MultiplexDX, Inc., Rockville, MD, USA.
Methods Mol Biol. 2025;2870:153-182. doi: 10.1007/978-1-0716-4213-9_9.
This chapter explores the innovative application of machine learning techniques to understand and predict the stability of protein substructures. Accurately identifying stable substructures within proteins necessitates incorporating the local context, crucial for elucidating the roles of supersecondary structures. This approach emphasizes the importance of contextual information in understanding the stability and functionality of protein regions, thereby providing a more comprehensive view of protein mechanics and interactions. The chapter focuses on our findings regarding the DnaK Hsp70 chaperone protein, utilizing it as a case study. This research highlights how context-dependent physico-chemical features derived from protein sequences can accurately classify residues into stable and unstable substructures by leveraging logistic regression, random forest, and support vector machine methods.
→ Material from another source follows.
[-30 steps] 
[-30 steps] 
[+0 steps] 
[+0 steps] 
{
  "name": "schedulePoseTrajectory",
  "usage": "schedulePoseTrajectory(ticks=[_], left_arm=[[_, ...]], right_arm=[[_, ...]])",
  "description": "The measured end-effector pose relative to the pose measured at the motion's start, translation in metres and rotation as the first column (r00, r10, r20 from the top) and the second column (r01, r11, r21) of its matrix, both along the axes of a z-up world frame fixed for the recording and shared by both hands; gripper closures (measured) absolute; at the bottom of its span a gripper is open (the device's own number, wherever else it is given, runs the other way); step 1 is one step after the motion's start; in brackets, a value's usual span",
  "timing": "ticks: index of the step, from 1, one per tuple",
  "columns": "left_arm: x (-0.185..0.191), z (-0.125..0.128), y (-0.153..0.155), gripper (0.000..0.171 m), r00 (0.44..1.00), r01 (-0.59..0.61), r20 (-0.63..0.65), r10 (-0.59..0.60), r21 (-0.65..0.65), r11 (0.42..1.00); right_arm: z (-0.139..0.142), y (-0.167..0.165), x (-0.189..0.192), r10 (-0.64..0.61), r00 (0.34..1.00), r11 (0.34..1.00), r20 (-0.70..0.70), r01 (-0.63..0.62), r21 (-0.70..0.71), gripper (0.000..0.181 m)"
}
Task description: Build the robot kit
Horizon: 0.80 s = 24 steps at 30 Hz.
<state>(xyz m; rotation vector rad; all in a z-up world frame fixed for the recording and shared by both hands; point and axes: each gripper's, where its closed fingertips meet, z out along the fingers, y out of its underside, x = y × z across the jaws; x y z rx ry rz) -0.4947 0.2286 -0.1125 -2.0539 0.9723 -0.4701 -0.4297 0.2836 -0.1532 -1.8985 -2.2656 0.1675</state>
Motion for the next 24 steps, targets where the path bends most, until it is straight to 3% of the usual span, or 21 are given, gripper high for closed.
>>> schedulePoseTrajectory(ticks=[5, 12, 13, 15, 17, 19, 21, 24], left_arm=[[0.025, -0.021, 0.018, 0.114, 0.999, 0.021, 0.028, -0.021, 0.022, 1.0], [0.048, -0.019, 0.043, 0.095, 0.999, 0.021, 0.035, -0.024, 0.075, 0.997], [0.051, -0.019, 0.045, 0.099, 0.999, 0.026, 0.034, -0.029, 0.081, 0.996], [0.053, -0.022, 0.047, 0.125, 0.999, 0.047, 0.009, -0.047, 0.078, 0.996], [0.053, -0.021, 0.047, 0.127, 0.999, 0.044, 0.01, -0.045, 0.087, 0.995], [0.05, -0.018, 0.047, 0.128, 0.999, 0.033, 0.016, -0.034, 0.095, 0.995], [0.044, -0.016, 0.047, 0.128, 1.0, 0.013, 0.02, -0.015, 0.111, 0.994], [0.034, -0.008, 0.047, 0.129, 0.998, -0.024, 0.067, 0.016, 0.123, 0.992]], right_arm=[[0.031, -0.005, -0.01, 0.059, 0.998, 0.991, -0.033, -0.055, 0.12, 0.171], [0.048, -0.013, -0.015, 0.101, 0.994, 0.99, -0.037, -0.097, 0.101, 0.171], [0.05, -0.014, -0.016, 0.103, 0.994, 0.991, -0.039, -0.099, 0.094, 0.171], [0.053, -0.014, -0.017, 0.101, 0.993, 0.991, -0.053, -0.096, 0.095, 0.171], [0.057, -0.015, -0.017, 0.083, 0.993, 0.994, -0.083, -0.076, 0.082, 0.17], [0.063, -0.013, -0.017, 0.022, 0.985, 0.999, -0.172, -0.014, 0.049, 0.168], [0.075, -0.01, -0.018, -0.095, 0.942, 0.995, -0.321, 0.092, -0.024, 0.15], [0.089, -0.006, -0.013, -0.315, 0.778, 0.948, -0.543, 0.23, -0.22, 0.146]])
The findings represent a pivotal step towards the rational design of proteins with tailored properties, offering new insights into protein engineering and the fundamental principles underpinning protein supersecondary structures.
本章探讨了机器学习技术在理解和预测蛋白质亚结构稳定性方面的创新应用。准确识别蛋白质中的稳定亚结构需要纳入局部环境,这对于阐明超二级结构的作用至关重要。这种方法强调了上下文信息在理解蛋白质区域稳定性和功能方面的重要性,从而提供了对蛋白质力学和相互作用更全面的认识。本章重点介绍了我们关于DnaK Hsp70伴侣蛋白的研究结果,并将其作为案例进行分析。这项研究突出了如何通过利用逻辑回归、随机森林和支持向量机方法,从蛋白质序列中提取的依赖于上下文的物理化学特征能够准确地将残基分类为稳定和不稳定的亚结构。这些发现代表了朝着合理设计具有定制特性的蛋白质迈出的关键一步,为蛋白质工程以及支撑蛋白质超二级结构的基本原理提供了新的见解。